The Court of Federal Claims recently considered the extent to which its Tucker Act bid protest jurisdiction extends to Government “make-or-buy” decisions. In VFA, Inc. v. United States, No. 14-173 (Fed. Cl. Oct. 21, 2014), VFA protested a Department of Defense (“DOD”) announcement that it would “standardize” the various facility-assessment software tools used by its component departments with a single DOD-owned “Sustainment Management System” (“SMS”). VFA, a provider of facility-assessment software and processes, argued that DOD’s action violated the Competition in Contracting Act, and that DOD should obtain the software via the competitive procurement process. The Court reduced the underlying issue to a simple analogy: “if the Government owned an apple orchard, must it go to the market and compare prices of other apples before picking in its orchard?” The Court concluded no, it must not, and dismissed VFA’s protest.

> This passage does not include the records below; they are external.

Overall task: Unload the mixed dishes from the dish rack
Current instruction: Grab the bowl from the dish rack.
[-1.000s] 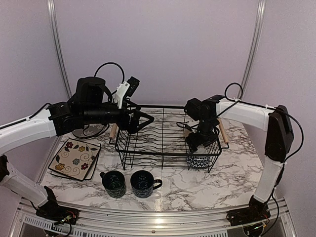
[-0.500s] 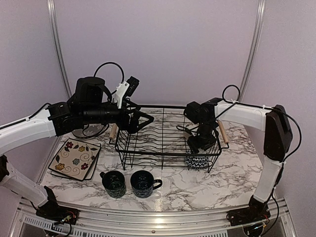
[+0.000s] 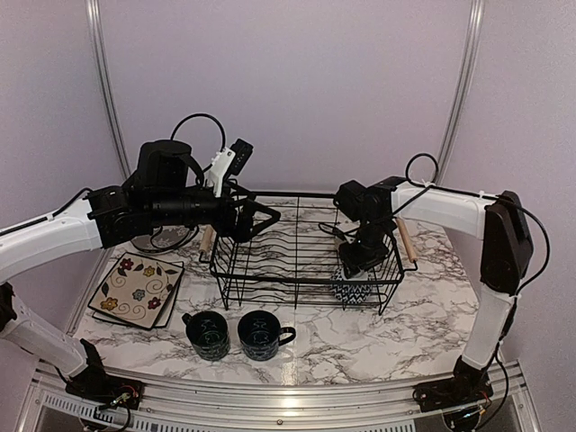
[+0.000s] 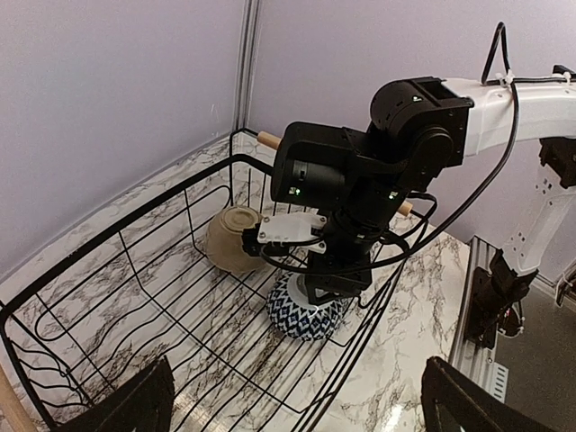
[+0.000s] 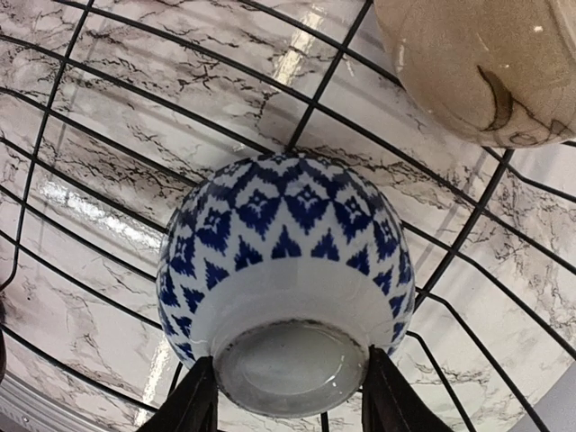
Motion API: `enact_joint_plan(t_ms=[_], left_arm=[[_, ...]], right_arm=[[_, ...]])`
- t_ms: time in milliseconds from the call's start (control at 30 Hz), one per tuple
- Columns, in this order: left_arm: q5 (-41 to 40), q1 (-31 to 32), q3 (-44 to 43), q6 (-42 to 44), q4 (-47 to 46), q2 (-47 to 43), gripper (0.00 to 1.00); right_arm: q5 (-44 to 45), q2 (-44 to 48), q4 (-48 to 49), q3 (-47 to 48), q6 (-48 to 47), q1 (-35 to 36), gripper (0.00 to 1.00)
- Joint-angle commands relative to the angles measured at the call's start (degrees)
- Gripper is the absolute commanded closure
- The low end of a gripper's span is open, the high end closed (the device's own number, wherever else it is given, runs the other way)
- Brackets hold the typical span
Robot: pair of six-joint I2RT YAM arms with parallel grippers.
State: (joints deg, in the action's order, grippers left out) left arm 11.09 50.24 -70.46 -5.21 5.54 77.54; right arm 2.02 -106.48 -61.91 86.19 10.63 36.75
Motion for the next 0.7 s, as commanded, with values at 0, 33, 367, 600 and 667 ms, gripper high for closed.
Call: enact_joint_plan(t_ms=[0, 33, 367, 600, 667], left_arm=[[-2.18, -0.27, -0.87, -1.25, -0.87, -0.61, 0.02], [-2.56, -0.23, -1.01, -1.44, -0.78, -0.55, 0.02], [-8.45, -0.85, -1.38, -6.44, -1.79, -0.09, 0.02], [-8.12, -2.39, -2.59, -11.12, -3.00, 1.79, 0.02], [-7.90, -2.89, -3.02, -12.42, -2.97, 2.60, 0.02]], right_arm=[[-0.11, 1.59, 3.93, 0.80, -0.98, 0.33, 0.57], [-0.23, 1.68, 4.38, 0.55, -1.17, 0.27, 0.57], [-6.59, 4.91, 15.32, -4.03, -0.19, -0.80, 0.58], [-10.83, 7.77, 21.80, -6.09, 0.95, -1.92, 0.60], [-11.66, 8.45, 23.25, -6.57, 1.13, -2.46, 0.60]])
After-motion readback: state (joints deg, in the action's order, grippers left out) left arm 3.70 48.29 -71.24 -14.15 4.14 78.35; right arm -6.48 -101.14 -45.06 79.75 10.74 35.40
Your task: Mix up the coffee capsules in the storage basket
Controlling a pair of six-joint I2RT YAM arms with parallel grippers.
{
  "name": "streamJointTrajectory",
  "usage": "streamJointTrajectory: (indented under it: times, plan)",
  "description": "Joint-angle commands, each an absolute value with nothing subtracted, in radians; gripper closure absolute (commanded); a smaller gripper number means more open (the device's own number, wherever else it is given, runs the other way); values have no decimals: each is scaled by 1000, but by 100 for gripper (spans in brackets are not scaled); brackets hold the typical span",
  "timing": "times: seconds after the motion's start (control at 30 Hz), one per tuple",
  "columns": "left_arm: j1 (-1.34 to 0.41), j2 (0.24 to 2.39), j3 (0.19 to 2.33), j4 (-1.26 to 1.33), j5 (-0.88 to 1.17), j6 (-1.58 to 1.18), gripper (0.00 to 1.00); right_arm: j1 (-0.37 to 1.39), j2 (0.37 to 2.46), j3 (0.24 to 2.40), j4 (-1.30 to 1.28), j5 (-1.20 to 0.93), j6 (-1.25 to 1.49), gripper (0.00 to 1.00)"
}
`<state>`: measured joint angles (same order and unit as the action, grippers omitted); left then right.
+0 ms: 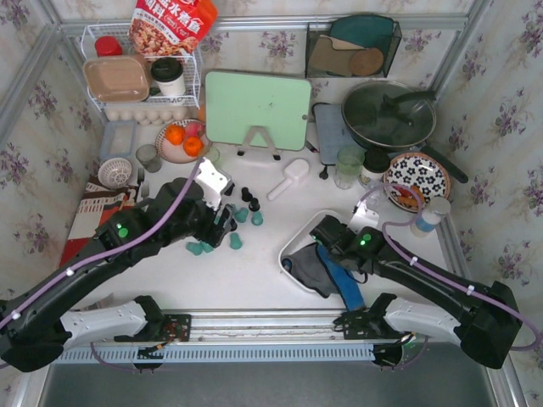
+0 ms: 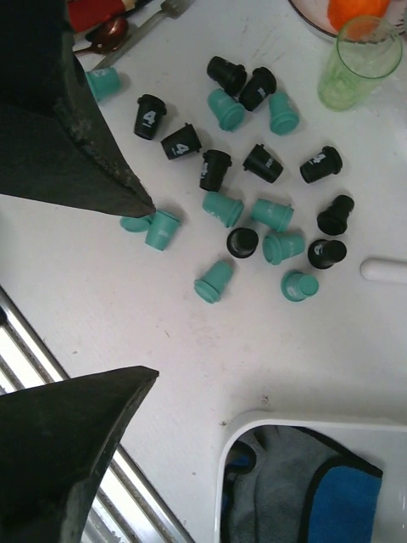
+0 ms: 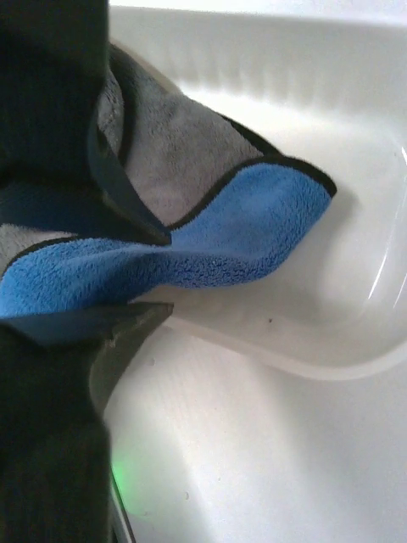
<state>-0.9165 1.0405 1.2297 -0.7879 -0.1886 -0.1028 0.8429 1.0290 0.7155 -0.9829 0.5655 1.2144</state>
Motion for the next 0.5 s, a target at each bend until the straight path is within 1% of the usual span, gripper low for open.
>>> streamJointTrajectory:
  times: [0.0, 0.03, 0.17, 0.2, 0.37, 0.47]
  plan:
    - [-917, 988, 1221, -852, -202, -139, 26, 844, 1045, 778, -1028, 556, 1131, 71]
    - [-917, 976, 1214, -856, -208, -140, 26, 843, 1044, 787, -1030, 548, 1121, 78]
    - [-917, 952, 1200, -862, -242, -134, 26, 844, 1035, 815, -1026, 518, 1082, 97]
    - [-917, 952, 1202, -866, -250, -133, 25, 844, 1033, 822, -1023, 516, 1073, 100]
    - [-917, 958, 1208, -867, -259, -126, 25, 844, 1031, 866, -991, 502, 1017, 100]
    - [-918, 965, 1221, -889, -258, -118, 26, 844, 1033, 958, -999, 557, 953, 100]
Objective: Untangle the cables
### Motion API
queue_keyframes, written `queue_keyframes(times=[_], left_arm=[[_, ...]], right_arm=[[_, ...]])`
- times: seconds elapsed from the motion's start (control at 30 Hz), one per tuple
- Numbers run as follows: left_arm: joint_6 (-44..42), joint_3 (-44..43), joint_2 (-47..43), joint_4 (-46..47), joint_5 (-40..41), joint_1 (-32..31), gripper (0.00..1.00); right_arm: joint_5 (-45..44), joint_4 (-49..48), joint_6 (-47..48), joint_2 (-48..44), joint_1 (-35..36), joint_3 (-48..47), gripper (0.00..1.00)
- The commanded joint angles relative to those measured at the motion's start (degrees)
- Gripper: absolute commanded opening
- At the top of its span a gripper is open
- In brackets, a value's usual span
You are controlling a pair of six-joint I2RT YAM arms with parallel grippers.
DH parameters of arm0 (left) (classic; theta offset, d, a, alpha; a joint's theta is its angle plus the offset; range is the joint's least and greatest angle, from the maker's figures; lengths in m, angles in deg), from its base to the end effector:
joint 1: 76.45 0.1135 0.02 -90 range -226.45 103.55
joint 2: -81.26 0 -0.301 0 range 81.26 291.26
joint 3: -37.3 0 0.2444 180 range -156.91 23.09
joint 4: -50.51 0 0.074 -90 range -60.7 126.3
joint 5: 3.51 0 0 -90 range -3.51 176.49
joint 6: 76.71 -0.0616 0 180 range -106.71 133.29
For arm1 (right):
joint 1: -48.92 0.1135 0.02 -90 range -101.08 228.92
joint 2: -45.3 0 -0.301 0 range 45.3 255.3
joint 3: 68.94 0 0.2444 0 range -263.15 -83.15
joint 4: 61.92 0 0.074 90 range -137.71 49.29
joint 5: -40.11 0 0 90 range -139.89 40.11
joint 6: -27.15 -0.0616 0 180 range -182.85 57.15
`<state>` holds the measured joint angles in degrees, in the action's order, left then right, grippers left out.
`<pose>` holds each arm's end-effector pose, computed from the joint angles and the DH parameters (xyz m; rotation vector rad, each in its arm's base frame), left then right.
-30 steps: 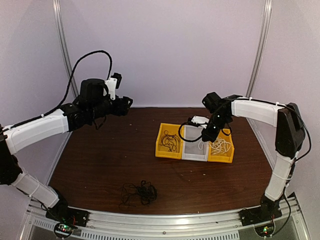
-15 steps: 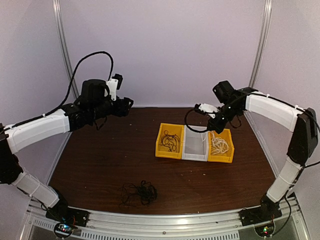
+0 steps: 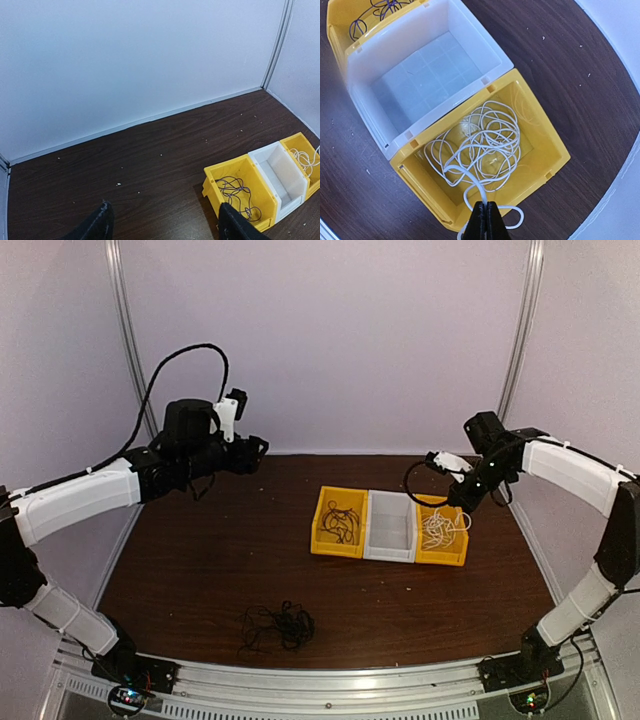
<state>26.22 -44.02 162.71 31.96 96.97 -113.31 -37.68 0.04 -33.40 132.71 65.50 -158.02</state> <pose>0.2845 -0.1993 0.3675 0.2728 1.8934 -0.4178 0.3003 0.1030 0.3048 -1.0831 2.3614 0.1988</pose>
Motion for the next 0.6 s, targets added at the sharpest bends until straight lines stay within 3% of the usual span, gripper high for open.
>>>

In so doing, the Court acknowledged that the Tucker Act authorizes jurisdiction over “any alleged violation of statute or regulation in connection with a procurement or proposed procurement,” a phrase that the Federal Circuit broadly interpreted in Distributed Solutions, Inc. v. United States, 539 F.3d 1340 (Fed. Cir. 2008), to cover “all stages” of the procurement process. The Court in VFA explained that the viability of VFA’s protest turned on the question of whether DOD’s action constituted a procurement, and that question turned on whether DOD actually owned the SMS. The Court answered the latter question in the affirmative after noting DOD’s 40-year effort to develop the software, its ownership of related patents, and the fact that DOD does not have to pay for the use of any aspect of the SMS. Because DOD had chosen to standardize its operations using software it already owned, the Court held that Distributed Solutions notwithstanding, it lacked jurisdiction over VFA’s protest because “in this case there was no procurement at all.”
The Court also explained that DOD’s ownership distinguished VFA’s protest from other software standardization challenges over which the Court had previously exercised jurisdiction, because those cases involved agency decisions to standardize using software provided by commercial vendors. The Court also distinguished VFA’s case from numerous recent DOD “insourcing” cases (actions in which DOD had determined to procure services “in-house” after considering outside vendors) over which it had previously exercised jurisdiction because in those cases, DOD had compared the costs of obtaining the services commercially versus in-house, which the Court described as “a significant step in the procurement process.” DOD undertook no similar comparison as part of its SMS standardization decision.
Though the Court’s decision ostensibly narrows its Tucker Act bid protest jurisdiction, its import is unclear. The VFA ruling was predicated entirely upon DOD’s ownership of all aspects of the software, and therefore may offer future protesters ample opportunity to distinguish the holding based upon its facts. At the same time, the Court noted that in VFA’s case, the appropriate time to challenge DOD’s action would have been “at the time of the software’s original development.” Accordingly, contractors should be cognizant of agency efforts to develop internally goods or services that could foreclose future procurements. Although not always possible, early identification may afford the contractor an opportunity to challenge the agency’s action.